[What is being asked] Pictures aside, quote the whole listing exactly.

[The data]
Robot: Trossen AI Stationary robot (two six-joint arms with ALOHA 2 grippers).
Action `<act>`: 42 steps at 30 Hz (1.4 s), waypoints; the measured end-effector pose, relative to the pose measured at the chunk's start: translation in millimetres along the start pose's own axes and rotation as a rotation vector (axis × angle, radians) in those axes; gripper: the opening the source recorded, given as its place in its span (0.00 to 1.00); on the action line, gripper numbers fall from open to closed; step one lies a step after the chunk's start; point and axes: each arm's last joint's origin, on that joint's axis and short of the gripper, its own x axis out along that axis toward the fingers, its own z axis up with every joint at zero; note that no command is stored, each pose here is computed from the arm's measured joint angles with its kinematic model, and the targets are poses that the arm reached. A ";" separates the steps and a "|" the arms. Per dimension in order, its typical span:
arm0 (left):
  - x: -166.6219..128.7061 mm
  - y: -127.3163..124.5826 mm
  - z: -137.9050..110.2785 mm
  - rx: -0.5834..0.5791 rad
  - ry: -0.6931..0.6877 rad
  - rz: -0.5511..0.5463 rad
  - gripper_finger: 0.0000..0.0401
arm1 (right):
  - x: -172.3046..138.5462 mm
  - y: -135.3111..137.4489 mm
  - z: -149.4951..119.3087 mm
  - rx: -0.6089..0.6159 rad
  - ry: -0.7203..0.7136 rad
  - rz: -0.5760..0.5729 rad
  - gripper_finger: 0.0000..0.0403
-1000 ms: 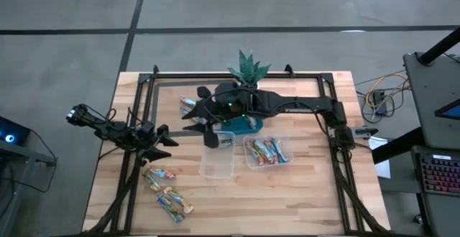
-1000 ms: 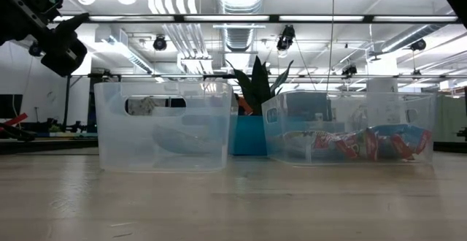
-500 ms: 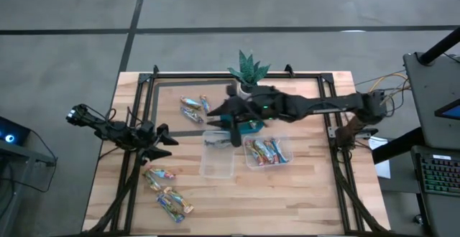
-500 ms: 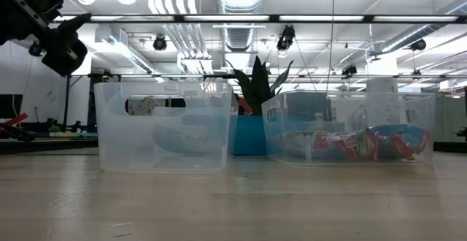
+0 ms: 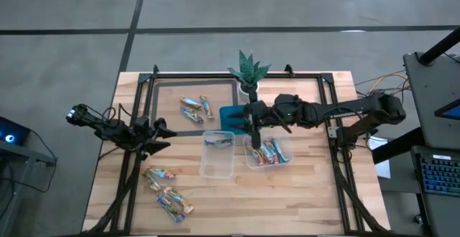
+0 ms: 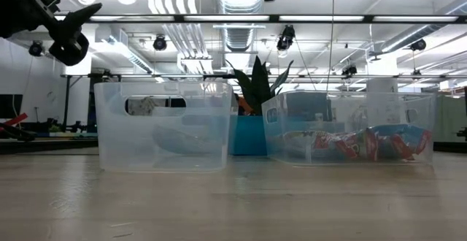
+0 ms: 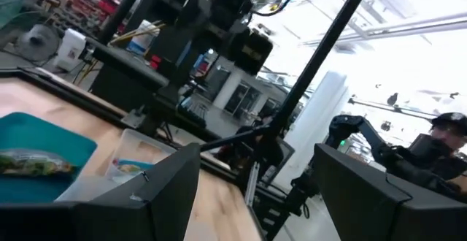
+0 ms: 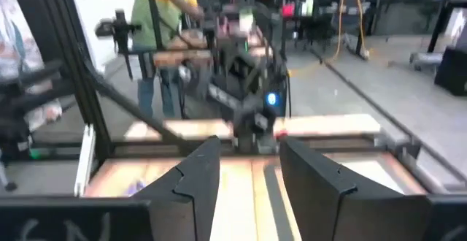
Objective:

[Exercise response]
Robot: Trossen AI Stationary robot (two six-joint arms with ALOHA 2 grippers).
Action `<act>`: 42 steps at 30 Hz (1.4 s), waypoints; the measured end-effector pose, relative to the pose measured at the chunk's start: translation in millimetres along the start pose's own axes and rotation as a rotation vector (axis × angle, radians) in those axes; gripper: the opening the source recorded, given as its place in its span (0.00 to 1.00); on the action line, gripper numbers fall from open to closed; step one lies a step after the chunk's start; point and axes: each arm's last joint's origin, on that joint's axis and short of the gripper, its own x axis out along that axis toward the fingers, its own z axis up with every joint at zero; note that no command is stored, each pose here is computed from the arm's measured joint angles with its kinematic model, and the targets are poses that the arm reached. A ";" separates the steps and a "|" the arms. Per dimension in order, its typical span:
arm0 (left):
  - x: -166.6219..128.7061 mm
  - y: -127.3163..124.5826 mm
  - z: -137.9050..110.2785 mm
  - rx: -0.5834..0.5791 rad
  - ry: -0.6931..0.6877 rad
  - rz: -0.5511..0.5463 rad
  - gripper_finger: 0.0000..0.0401
arm1 (right):
  - x: -172.3046..138.5462 mm
  - y: -135.3111..137.4489 mm
  - z: -149.4951..119.3087 mm
  - rx: -0.6089..0.6159 rad
  - ry: -0.7203..0.7136 rad
  - rz: -0.5760..0.5729 rad
  - gripper_finger: 0.0000..0.0403
-1000 ms: 
-1000 ms: 
-500 ms: 
-500 ms: 
+0 ms: 
+0 ms: 
+0 ms: 
+0 ms: 
Objective:

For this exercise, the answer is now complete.